- **Your task**: In the entries below, find each line with the word "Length" and return it.

[Data items]
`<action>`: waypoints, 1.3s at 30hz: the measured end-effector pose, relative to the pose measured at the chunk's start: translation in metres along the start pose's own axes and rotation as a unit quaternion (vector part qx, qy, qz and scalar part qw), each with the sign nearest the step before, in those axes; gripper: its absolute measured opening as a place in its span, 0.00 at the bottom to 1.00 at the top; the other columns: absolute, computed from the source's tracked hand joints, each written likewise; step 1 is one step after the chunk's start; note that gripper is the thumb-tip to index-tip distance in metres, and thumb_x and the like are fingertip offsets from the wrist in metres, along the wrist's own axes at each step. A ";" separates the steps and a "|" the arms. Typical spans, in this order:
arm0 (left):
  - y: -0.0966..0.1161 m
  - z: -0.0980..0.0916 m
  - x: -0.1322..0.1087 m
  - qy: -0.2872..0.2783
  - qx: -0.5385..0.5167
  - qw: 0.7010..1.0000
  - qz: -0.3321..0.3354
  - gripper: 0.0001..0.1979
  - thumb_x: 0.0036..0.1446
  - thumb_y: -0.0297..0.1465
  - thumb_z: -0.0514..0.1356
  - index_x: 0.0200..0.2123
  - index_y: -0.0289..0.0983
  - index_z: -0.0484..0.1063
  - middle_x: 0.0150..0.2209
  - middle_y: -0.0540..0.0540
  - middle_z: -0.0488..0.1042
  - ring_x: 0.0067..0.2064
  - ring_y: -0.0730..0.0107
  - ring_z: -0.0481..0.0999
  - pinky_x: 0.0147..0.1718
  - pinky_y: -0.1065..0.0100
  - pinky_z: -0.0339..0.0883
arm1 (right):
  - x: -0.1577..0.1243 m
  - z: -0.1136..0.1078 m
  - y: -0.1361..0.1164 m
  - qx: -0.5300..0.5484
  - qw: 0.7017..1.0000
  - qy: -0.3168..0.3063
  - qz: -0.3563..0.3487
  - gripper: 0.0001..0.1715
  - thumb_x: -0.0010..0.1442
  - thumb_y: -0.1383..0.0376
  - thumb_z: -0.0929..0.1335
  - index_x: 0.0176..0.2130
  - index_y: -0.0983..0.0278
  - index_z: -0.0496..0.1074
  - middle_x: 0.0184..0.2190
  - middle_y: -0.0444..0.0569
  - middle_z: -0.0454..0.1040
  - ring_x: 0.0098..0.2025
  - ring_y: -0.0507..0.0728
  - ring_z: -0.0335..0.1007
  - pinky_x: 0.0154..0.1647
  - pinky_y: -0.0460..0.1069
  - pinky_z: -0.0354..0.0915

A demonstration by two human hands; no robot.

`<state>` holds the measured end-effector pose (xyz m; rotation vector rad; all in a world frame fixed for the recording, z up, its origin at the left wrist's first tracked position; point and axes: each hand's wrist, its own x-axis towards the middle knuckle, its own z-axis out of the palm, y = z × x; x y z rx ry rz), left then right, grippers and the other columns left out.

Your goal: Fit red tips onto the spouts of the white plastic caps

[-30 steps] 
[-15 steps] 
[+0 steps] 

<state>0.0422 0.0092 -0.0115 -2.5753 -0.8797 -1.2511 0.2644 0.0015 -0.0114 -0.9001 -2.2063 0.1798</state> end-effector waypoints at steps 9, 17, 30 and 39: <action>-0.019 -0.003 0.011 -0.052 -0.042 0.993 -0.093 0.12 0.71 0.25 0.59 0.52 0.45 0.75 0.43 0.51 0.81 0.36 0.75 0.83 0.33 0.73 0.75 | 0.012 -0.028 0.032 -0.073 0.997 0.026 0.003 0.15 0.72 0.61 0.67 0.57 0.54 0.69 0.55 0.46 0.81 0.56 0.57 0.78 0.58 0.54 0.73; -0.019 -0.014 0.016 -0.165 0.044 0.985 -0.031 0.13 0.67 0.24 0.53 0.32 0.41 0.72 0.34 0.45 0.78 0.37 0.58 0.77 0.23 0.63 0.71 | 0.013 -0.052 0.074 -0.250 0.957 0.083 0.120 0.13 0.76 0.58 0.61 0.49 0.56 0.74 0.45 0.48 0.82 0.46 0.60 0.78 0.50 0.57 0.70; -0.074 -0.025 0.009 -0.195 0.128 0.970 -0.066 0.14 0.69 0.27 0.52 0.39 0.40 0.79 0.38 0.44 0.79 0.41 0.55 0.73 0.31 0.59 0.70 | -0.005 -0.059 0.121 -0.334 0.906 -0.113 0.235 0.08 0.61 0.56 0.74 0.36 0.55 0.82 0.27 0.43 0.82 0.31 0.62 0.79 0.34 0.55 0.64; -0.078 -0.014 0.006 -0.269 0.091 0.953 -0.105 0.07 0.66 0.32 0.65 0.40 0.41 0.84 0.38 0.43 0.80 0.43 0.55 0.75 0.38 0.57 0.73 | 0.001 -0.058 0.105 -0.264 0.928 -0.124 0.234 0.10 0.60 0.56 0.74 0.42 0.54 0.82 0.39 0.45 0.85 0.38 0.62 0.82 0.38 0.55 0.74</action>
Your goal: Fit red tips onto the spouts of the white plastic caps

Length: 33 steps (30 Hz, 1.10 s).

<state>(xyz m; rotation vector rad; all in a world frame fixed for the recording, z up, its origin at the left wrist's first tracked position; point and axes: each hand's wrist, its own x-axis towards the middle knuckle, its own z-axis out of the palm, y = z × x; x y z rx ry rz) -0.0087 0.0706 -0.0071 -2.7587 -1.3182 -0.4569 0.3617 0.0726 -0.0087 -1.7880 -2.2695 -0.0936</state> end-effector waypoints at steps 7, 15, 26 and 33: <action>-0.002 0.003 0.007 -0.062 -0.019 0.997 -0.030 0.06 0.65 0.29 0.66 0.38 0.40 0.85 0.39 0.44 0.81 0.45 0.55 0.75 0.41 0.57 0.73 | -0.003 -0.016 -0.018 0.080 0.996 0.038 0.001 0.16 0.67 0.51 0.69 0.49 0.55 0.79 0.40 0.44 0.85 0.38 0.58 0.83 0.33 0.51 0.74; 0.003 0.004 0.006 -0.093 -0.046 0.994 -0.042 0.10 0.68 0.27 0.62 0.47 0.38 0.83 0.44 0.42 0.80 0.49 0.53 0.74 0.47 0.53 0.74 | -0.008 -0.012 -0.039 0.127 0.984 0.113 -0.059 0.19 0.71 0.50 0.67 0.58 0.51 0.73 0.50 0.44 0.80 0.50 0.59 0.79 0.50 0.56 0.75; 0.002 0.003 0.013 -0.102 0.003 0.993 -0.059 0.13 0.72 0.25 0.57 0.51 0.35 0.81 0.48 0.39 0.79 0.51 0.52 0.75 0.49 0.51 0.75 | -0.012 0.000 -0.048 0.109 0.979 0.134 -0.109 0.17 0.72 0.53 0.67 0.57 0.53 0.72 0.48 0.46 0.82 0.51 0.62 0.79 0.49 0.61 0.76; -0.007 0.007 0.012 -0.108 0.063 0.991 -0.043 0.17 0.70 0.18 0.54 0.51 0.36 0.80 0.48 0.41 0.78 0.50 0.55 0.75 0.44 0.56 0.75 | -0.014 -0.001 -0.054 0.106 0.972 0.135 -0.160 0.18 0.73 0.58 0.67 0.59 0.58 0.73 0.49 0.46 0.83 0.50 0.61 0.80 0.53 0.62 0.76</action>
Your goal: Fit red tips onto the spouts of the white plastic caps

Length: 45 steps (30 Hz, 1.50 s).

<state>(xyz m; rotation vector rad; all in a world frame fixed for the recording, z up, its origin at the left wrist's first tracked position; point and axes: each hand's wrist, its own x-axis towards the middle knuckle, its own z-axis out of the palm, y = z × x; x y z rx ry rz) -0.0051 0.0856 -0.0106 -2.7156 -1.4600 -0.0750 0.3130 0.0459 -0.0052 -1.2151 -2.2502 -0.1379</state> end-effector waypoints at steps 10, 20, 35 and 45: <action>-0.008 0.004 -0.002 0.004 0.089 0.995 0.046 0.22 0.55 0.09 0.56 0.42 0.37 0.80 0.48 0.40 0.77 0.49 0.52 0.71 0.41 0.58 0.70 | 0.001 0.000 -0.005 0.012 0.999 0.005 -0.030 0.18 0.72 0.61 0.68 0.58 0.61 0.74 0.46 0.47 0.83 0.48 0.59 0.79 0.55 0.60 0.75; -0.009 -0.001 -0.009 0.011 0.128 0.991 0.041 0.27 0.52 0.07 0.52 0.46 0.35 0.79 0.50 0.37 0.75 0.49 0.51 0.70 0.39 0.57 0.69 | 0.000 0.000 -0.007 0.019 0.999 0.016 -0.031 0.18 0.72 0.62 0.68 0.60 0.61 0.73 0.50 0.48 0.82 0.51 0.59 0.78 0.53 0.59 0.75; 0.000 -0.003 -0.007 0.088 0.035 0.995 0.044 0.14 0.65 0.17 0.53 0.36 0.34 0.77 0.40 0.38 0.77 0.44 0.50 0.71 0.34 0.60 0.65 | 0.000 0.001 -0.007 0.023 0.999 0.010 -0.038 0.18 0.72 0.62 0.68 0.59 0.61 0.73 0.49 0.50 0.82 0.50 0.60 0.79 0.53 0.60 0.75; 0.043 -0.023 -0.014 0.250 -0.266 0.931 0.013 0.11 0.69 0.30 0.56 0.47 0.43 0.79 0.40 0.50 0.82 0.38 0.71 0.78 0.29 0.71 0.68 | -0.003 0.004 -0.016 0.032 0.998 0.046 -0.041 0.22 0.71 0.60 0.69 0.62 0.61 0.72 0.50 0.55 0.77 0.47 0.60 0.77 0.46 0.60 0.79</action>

- **Solution below**:
Length: 33 steps (30 Hz, 1.10 s).
Length: 45 steps (30 Hz, 1.50 s).

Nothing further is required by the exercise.